> **About this task**
Word for word, transcribe the data below from the line with "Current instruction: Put" to the line with "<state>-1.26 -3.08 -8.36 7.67", keeping both of those lines.

> **Recorded data**
------------------------------------------------------------------------

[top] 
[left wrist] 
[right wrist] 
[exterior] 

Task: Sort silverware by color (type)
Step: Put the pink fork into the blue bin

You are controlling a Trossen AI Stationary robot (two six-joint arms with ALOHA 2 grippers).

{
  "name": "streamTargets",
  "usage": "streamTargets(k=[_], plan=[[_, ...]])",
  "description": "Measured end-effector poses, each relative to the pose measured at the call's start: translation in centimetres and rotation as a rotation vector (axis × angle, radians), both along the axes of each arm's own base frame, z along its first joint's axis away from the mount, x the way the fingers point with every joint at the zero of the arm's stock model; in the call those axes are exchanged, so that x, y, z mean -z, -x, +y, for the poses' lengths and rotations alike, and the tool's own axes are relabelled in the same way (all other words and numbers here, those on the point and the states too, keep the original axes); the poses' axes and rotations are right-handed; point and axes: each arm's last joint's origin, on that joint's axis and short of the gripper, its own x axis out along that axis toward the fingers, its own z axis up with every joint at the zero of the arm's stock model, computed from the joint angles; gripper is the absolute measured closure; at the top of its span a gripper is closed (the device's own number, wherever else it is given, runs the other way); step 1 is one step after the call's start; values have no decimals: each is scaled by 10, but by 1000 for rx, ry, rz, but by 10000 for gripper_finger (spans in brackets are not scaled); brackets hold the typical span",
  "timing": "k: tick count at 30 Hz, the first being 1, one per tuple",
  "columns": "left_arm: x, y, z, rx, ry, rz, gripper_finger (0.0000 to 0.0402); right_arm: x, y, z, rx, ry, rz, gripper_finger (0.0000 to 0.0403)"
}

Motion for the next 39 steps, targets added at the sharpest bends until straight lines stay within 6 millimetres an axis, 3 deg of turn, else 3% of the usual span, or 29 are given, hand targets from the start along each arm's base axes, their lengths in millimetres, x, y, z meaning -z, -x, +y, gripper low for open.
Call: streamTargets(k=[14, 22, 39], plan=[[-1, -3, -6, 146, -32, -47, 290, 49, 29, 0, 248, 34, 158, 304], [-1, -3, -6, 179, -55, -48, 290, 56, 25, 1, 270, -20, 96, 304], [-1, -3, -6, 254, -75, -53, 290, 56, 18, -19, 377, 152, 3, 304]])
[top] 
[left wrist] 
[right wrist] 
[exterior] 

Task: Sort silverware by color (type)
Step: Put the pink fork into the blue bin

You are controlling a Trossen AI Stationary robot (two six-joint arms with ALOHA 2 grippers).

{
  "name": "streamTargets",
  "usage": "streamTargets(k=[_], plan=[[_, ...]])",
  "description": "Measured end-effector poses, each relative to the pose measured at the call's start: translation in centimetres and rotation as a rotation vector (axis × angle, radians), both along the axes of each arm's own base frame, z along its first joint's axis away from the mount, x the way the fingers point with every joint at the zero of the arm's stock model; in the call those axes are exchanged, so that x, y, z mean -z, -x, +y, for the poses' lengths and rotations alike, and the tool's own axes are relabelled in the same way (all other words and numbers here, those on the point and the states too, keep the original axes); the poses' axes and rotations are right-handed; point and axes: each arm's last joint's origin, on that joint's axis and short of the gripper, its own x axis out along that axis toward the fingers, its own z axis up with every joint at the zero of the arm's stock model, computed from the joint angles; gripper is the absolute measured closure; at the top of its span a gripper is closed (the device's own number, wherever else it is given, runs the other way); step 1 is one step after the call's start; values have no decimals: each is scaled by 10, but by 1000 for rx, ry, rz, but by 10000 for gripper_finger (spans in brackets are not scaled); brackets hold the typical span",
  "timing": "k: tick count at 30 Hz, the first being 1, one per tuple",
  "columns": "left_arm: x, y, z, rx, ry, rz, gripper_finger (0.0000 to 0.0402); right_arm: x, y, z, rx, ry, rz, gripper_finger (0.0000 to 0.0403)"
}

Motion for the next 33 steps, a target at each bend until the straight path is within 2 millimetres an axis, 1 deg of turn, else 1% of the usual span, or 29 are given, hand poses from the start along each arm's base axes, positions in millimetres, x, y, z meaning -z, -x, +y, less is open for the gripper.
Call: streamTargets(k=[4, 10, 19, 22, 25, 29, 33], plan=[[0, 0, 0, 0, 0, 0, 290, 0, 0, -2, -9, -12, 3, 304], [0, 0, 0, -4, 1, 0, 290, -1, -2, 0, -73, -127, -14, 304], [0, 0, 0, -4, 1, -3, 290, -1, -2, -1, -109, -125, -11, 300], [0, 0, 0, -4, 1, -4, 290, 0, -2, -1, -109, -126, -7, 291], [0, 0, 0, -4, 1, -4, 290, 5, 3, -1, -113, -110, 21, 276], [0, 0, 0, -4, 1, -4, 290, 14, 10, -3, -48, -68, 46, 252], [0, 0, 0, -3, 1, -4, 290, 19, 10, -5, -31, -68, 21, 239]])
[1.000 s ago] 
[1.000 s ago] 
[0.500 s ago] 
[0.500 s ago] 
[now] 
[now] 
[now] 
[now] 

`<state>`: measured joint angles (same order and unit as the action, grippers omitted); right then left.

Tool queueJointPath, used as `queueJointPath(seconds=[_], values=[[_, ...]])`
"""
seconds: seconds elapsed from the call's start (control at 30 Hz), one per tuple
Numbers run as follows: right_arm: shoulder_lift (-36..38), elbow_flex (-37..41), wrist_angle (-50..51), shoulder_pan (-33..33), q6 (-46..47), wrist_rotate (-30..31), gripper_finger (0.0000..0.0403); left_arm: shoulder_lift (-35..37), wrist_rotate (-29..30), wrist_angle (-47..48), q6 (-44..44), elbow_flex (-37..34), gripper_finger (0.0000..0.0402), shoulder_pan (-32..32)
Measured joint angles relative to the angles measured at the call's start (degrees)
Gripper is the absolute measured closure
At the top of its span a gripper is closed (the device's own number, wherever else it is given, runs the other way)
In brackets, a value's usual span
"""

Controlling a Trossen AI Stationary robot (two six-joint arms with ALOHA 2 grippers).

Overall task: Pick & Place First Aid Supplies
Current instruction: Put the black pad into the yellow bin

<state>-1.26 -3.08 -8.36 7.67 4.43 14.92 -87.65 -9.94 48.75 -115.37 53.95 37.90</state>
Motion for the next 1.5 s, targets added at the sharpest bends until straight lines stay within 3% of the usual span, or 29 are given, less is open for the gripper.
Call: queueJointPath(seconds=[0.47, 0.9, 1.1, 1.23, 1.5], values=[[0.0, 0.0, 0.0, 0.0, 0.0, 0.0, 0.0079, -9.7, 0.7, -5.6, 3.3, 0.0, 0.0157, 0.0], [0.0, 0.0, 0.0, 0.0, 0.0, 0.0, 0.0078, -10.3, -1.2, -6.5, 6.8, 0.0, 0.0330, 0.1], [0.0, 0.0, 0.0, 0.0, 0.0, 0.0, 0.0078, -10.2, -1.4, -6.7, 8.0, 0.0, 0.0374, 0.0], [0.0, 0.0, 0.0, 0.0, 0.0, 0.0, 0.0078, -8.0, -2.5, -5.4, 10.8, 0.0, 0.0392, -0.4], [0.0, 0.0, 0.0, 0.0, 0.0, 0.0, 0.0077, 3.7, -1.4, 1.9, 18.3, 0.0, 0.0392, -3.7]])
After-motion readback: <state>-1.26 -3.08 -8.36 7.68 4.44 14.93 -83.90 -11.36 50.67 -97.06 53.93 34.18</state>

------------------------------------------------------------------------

> **Written answer**
Current instruction: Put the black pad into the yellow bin

<state>-1.26 -3.08 -8.36 7.67 4.43 14.92 -87.65 -9.94 48.75 -115.37 53.95 37.90</state>

Nothing further is required for this answer.